Transcendental Tradition (part two)

In the previous post, I pointed out some (but not all) of the problems when Calvinists rely on transcendental reasoning in apologetics.    While the argument may not be sound in the end, the TAG does work well (practically) against crass materialists and moral relativists.

One of the questions that was always raised in Bahnsen’s seminars concerned using TAG against groups that have their own religious texts (and make ultimate truth claims):   Catholics, Orthodox, Muslims, and Mormons (while I hate to admit it, Gerry Matatics scored huge points on Bahnsen on this very issue).

On transcendental grounds, what’s to stop the Mormon from claiming that the works of Joseph Smith provide the preconditions for intelligibility?

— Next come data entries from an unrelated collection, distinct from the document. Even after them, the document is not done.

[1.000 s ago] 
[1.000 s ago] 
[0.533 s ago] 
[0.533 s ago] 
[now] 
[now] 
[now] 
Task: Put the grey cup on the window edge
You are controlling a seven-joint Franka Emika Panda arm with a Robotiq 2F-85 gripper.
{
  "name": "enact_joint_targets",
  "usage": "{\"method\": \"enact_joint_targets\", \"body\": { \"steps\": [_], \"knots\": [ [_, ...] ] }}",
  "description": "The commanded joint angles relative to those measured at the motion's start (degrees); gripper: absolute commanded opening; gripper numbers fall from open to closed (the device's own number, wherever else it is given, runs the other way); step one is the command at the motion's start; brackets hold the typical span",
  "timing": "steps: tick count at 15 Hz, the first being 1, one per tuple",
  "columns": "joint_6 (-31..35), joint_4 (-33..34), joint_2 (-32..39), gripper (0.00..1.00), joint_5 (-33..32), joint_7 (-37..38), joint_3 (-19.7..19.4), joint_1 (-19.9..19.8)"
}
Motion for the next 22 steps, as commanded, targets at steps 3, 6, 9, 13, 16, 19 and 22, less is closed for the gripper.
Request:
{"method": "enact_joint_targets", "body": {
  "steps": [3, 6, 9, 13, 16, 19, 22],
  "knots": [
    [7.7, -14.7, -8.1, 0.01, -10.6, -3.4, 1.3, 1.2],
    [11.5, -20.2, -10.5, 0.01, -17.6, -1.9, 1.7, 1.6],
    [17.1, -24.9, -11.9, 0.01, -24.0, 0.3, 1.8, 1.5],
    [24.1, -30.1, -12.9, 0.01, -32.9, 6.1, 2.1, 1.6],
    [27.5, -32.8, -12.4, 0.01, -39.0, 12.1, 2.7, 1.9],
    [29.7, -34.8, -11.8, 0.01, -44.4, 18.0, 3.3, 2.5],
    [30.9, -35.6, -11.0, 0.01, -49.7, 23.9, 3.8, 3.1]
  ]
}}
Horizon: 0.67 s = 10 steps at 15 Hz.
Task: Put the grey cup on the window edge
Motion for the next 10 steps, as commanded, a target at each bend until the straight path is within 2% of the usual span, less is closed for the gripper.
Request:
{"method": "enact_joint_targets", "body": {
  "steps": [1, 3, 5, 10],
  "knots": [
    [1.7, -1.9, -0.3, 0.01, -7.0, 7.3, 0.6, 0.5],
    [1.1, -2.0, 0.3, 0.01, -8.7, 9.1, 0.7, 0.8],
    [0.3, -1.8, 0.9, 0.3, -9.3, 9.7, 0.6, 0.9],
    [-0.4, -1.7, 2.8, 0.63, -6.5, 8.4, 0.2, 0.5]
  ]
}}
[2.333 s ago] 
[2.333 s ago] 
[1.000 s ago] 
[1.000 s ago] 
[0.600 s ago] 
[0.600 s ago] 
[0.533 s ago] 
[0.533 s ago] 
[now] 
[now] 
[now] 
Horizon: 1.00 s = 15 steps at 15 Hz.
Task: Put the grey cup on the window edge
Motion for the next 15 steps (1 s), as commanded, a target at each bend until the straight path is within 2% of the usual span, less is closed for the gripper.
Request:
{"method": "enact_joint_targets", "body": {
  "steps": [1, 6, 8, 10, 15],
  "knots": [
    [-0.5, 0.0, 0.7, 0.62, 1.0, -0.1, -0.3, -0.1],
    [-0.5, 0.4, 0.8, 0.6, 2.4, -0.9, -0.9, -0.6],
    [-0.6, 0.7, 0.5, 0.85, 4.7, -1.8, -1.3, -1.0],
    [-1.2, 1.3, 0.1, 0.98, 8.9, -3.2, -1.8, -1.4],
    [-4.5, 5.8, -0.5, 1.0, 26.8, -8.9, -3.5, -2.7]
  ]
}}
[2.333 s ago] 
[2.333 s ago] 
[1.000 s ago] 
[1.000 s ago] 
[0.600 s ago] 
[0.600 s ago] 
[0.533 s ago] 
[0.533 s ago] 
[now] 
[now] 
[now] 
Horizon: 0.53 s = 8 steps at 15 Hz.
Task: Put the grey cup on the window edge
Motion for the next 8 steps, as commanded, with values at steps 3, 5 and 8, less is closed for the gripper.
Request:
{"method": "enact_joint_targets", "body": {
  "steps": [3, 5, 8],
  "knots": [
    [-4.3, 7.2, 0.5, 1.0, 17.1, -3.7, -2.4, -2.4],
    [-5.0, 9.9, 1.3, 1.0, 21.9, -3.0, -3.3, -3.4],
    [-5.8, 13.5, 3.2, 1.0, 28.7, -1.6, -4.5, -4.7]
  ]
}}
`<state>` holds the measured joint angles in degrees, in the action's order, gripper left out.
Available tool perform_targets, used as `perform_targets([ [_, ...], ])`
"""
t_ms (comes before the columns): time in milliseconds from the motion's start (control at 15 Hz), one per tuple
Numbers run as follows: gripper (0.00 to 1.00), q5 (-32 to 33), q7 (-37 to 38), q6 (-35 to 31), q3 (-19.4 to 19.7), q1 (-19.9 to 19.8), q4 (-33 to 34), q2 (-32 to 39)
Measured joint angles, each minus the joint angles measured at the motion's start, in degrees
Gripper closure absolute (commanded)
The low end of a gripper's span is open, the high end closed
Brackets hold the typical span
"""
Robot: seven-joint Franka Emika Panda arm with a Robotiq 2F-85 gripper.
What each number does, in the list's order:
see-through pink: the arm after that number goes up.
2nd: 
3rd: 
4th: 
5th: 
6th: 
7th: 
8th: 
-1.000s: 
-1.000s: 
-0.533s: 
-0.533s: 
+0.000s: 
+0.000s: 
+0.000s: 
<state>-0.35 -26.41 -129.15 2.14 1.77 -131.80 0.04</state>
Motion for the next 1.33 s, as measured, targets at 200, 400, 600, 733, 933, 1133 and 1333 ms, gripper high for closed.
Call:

The TA says you cannot know y unless you presuppose x. X provides the preconditions for intelligibility for y:

  1. You cannot know the Bible’s contents without the canon.
  2. Yet, the Bible doesn’t list the contents of the canon (and probably doesn’t even presuppose the concept of a New Testament canon).
  3. Therefore, to know the Bible’s contents, you must first presuppose the Church.

In fact, the Bible says something like that.

Addendum:  Bahnsen’s article on the canon:

I just read Bahnsen’s article on the canon.   I was a little nervous at first, trembling before the authority of the great teacher.   Unfortunately, Bahnsen didn’t say anything new on canonical studies, and the only real points that hard any force were the quotations by some fathers that acknowledged the Apocrypha as of a different category as the rest of Scripture.

However, Lee McDonald’s book on the canon calls into question almost all of Bahnsen’s arguments:  Jamnia was not the final word on “Old Testament Canoncity” (and even if it were, so what?  These guys murdered Christ and said the Prophet Isaiah is in hell), and the early fathers weren’t too worked up about a canon (see Ignatius).